Long ago, my wife taught me one of the cardinal rules of filmmaking – if you didn’t actually see the death, it didn’t actually happen. That is not to say characters are not killed off-screen sometimes. It is to say that an off-screen death can always and easily be undone. The Gentlemen puts this idea front and center. On one hand, McConaughey is the lead in the film, and he is Matthew McConaughey, so we immediately doubt that he is dead. On the other hand, he is playing a drug lord, so it is very conceivable that the story ends with his death. At this point, we don’t know if Pearson is good or bad or even know the fact that he is a drug lord (unless you had that spoiled for you by trailers or IMDb). All we know is the guy from the Lincoln ads appears to have taken a bullet to the brain.

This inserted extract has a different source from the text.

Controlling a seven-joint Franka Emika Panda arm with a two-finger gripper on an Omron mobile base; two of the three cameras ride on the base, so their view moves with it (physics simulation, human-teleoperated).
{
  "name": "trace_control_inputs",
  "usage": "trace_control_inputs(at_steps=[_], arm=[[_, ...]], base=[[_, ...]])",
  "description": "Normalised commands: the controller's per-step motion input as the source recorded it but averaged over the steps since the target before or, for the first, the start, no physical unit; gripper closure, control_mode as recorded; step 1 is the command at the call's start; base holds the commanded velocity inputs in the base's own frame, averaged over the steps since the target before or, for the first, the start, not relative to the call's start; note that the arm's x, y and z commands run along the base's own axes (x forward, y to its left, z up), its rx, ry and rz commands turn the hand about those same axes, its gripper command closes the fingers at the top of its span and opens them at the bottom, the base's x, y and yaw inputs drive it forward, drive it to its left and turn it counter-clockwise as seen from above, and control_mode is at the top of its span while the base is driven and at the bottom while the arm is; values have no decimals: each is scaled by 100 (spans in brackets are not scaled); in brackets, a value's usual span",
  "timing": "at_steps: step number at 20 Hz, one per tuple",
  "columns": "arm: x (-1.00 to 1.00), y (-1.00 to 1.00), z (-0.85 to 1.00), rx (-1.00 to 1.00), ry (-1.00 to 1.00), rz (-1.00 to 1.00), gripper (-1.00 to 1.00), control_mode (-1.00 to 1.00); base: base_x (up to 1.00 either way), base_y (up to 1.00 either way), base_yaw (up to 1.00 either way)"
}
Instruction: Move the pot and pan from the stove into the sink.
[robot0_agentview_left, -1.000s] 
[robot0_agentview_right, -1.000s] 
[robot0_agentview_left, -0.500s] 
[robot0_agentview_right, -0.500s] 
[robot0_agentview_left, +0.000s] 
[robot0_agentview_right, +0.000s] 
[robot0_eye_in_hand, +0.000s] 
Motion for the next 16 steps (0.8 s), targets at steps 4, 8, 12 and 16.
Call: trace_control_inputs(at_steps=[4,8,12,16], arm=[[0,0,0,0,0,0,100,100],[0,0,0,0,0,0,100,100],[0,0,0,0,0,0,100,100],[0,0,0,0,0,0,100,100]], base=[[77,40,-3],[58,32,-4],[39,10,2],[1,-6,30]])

In order to sell the mystery of the opening scene, the story is presented to us in the form of paparazzo Fletcher (Hugh Grant) and Pearson’s right-hand man, Raymond (Charlie Hunnam), walking us through the events leading up Pearson’s shooting. All of the events are the result of Pearson deciding to sell his marijuana business to American drug lord Matthew Berger (Jeremy Strong) and another aspiring drug lord, Dry Eye (Henry Golding), wanting to get in on the action. Fletcher has a bunch of incriminating evidence of Pearson and Raymond’s operations, including plenty of associated crimes, and decides to blackmail Raymond for £20 million. Raymond patiently listens as Fletcher recounts events and we, the audience, are treated to a very entertaining film.

The Gentlemen
He is definitely dead. Unless he isn’t.

Plenty of credit goes to Ritchie, as this genre is his wheelhouse, but the film really works because of the performances. Hunnam and Grant are wonderful together, bantering and toying with each other throughout the film. Golding and Strong provide great contrasts in character to each other and Pearson, all three of them giving us a different type of character. Colin Farrell, playing a boxing coach whose students accidentally get them all caught up in the mix, steals every scene he is in. Dockery makes a case that she is the real power behind Mickey’s throne, standing out as the alpha in her every scene. And then of course, McConaughey. Pearson is an Oxford-educated, well-spoken kingpin, who is every bit as intimidating when calm as he is when his emotions break free. He is every bit the guy driving the Lincoln, as well as that same guy in the unaired commercials that murders passing-lane cruisers that cut him off while texting.

More often than not, I am not a fan of gangster flicks. Usually, it is films like The Irishman or The Departed or American Gangster that turn me off to the genre. Films that take themselves way too seriously; where violence seems to be the key focus of the film. Basically, movies that are no fun whatsoever. I gravitate towards the ones that are either very clever or have a sense of humor or, best of all, both. The Usual Suspects is the epitome of clever. Pulp Fiction has a sense of humor and is clever sometimes, though really tests the audience with the rape dungeon (and let’s be honest – the primary appeal of Pulp Fiction is much more the format of the movie than the story it tells). Over the years, I have found that British gangster films are my favorite because they are almost always clever and funny and The Gentlemen is definitely both. I am still patiently waiting for Sherlock Holmes 3, but The Gentlemen is worth the delay.

Rating: Do not ask for any money back unless you are still annoyed that Ritchie wasted our time with Aladdin.